Reduced cardiorespiratory fitness (cardiorespiratory deconditioning) is a common consequence of traumatic brain injury (TBI). Fitness training may be implemented to address this impairment.
The primary objective of this updated review was to evaluate whether fitness training improves cardiorespiratory fitness in people who have sustained a TBI. The secondary objectives were to evaluate whether fitness training improves body function and structure (physical and cognitive impairments, psychological responses resulting from the injury), activity limitations and participation restrictions in people who have sustained a TBI as well as to evaluate its safety, acceptance, feasibility and suitability.
We searched 10 electronic databases (the Cochrane Injuries Group Trials Register; the Cochrane Central Register of Controlled Trials (CENTRAL); Embase; PubMed (MEDLINE); CINAHL; AMED; SPORTDiscus; PsycINFO; PEDro and PsycBITE) and the International Clinical Trials Registry Platform for relevant trials. In addition we screened reference lists from systematic reviews related to the topic that we identified from our search, and from the included studies, and contacted trialists to identify further studies. The search was run in August 2017.
Randomised controlled studies with TBI participants were eligible if they compared an exercise programme incorporating cardiorespiratory fitness training to usual care, a non-exercise intervention, or no intervention.

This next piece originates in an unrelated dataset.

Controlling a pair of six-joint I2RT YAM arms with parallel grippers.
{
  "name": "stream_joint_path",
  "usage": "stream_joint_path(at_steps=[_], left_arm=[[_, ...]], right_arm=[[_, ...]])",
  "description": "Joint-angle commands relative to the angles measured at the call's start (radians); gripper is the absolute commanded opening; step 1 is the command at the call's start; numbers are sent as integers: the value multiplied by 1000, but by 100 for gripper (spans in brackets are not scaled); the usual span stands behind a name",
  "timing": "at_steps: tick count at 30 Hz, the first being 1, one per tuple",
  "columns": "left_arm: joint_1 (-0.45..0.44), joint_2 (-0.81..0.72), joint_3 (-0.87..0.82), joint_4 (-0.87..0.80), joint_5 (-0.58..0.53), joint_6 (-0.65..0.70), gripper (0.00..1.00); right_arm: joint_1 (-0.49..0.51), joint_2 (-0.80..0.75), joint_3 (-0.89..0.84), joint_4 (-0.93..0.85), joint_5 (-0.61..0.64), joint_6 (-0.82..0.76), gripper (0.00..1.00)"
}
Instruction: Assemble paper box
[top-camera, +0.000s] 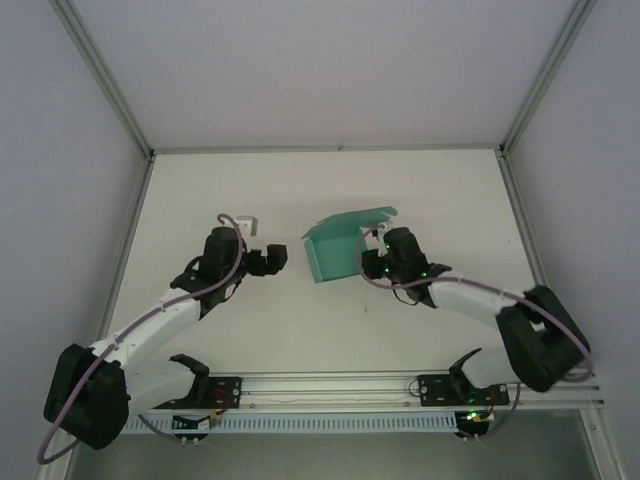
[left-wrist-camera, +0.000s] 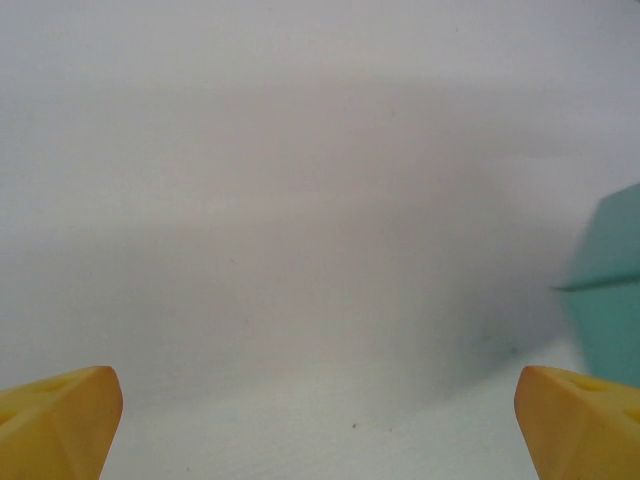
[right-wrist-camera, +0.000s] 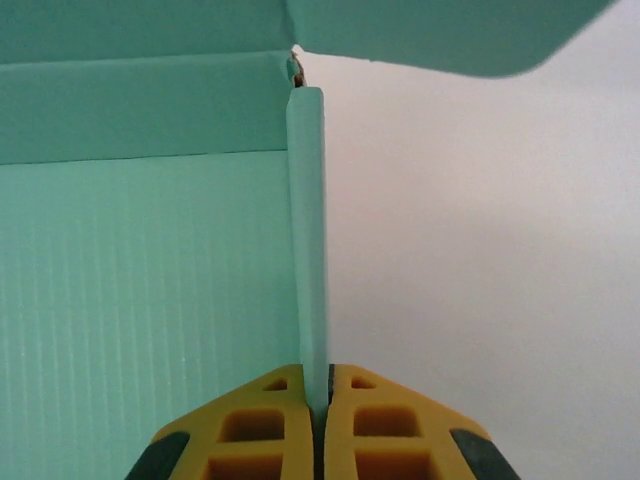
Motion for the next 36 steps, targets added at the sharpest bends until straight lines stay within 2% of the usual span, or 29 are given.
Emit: stream_joint_path(at_steps=[1, 3, 6, 10, 12, 15, 19, 22, 26, 28, 30, 32, 34, 36], left_arm=[[12, 0, 12, 65, 6, -63, 100], [16, 30, 43, 87, 81, -54, 100], [16, 91, 93, 169, 278, -35, 100], [14, 183, 162, 297, 593, -14, 100], [11, 231, 209, 302, 674, -10, 100], [4, 290, 281, 233, 697, 21, 100], [-5, 315, 293, 239, 709, 41, 100], [-11, 336, 304, 233, 725, 47, 100], [-19, 361, 317, 223, 735, 47, 100], [-20, 366, 318, 224, 746, 48, 100], [-24, 368, 318, 226, 762, 53, 100], [-30, 370, 324, 213, 764, 61, 100], [-39, 373, 330, 195, 760, 71, 100], [-46, 377, 329, 198, 757, 70, 100]], right_arm=[[5, -101, -5, 240, -210, -59, 0], [6, -142, -4, 282, -289, -45, 2], [10, -172, 32, 274, -367, -39, 3], [27, -162, 59, 289, -405, -52, 4], [39, -144, 80, 270, -406, -58, 5], [65, -123, 93, 271, -404, -71, 10], [80, -105, 113, 259, -390, -69, 13], [93, -88, 141, 235, -384, -82, 20], [104, -73, 151, 264, -410, -70, 21], [107, -75, 153, 267, -385, -61, 18], [110, -80, 157, 252, -346, -62, 10], [117, -77, 167, 226, -304, -73, 8], [141, -63, 196, 164, -199, -91, 3], [184, -42, 239, 74, -36, -134, 0]])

Two authors independently screened the search results, extracted data and assessed bias. We contacted all trialists for additional information. We calculated mean difference (MD) or standardised mean difference (SMD) and 95% confidence intervals (CI) for continuous data, and odds ratio with 95% CI for dichotomous data. We pooled data when there were sufficient studies with homogeneity.
Two new studies incorporating 96 participants were identified in this update and were added to the six previously included studies. A total of eight studies incorporating 399 participants are included in the updated review. The participants were primarily men aged in their mid-thirties who had sustained a severe TBI. No studies included children. The studies were clinically diverse with regard to the interventions, time postinjury and the outcome measures used. At the end of intervention, the mean difference in peak power output was 35.47 watts (W) in favour of fitness training (MD 35.47 W, 95% CI 2.53 to 68.41 W; 3 studies, 67 participants; low-quality evidence). The CIs include both a possible clinically important effect and a possible negligible effect, and there was moderate heterogeneity among the studies.Five of the secondary outcomes had sufficient data at the end of intervention to enable meta-analysis: body composition (SMD 0.29 standard deviations (favouring control), 95% CI -0.22 to 0.79; 2 studies, 61 participants; low-quality evidence), strength (SMD -0.02 (favouring control), 95% CI -0.86 to 0.83; 2 studies, 23 participants; very low-quality evidence), fatigue (SMD -0.32 (favouring fitness training), 95% CI -0.90 to 0.26; 3 studies, 130 participants; very low-quality evidence), depression (SMD -0.43 (favouring fitness training), 95% CI -0.92 to 0.06; 4 studies, 220 participants; very low-quality evidence), and neuromotor function (MD 0.01 m (favouring fitness training), 95% CI -0.25 to 0.27; 2 studies, 109 participants; moderate-quality evidence). It was uncertain whether fitness training was more or less effective at improving these secondary outcomes compared to the control interventions. Quality of life was assessed in three trials, but we did not pool the data because of substantial heterogeneity. Five of the eight included studies had no dropouts from their intervention group and no adverse events were reported in any study.
There is low-quality evidence that fitness training is effective at improving cardiorespiratory deconditioning after TBI; there is insufficient evidence to draw any definitive conclusions about the other outcomes. Whilst the intervention appears to be accepted by people with TBI, and there is no evidence of harm, more adequately powered and well-designed studies are required to determine a more precise estimate of the effect on cardiorespiratory fitness, as well as the effects across a range of important outcome measures and in people with different characteristics (e.g. children). In the absence of high quality evidence, clinicians may be guided by pre-exercise screening checklists to ensure the person with traumatic brain injury is safe to exercise, and set training parameters using guidelines established by the American College of Sports Medicine for people who have suffered a brain injury.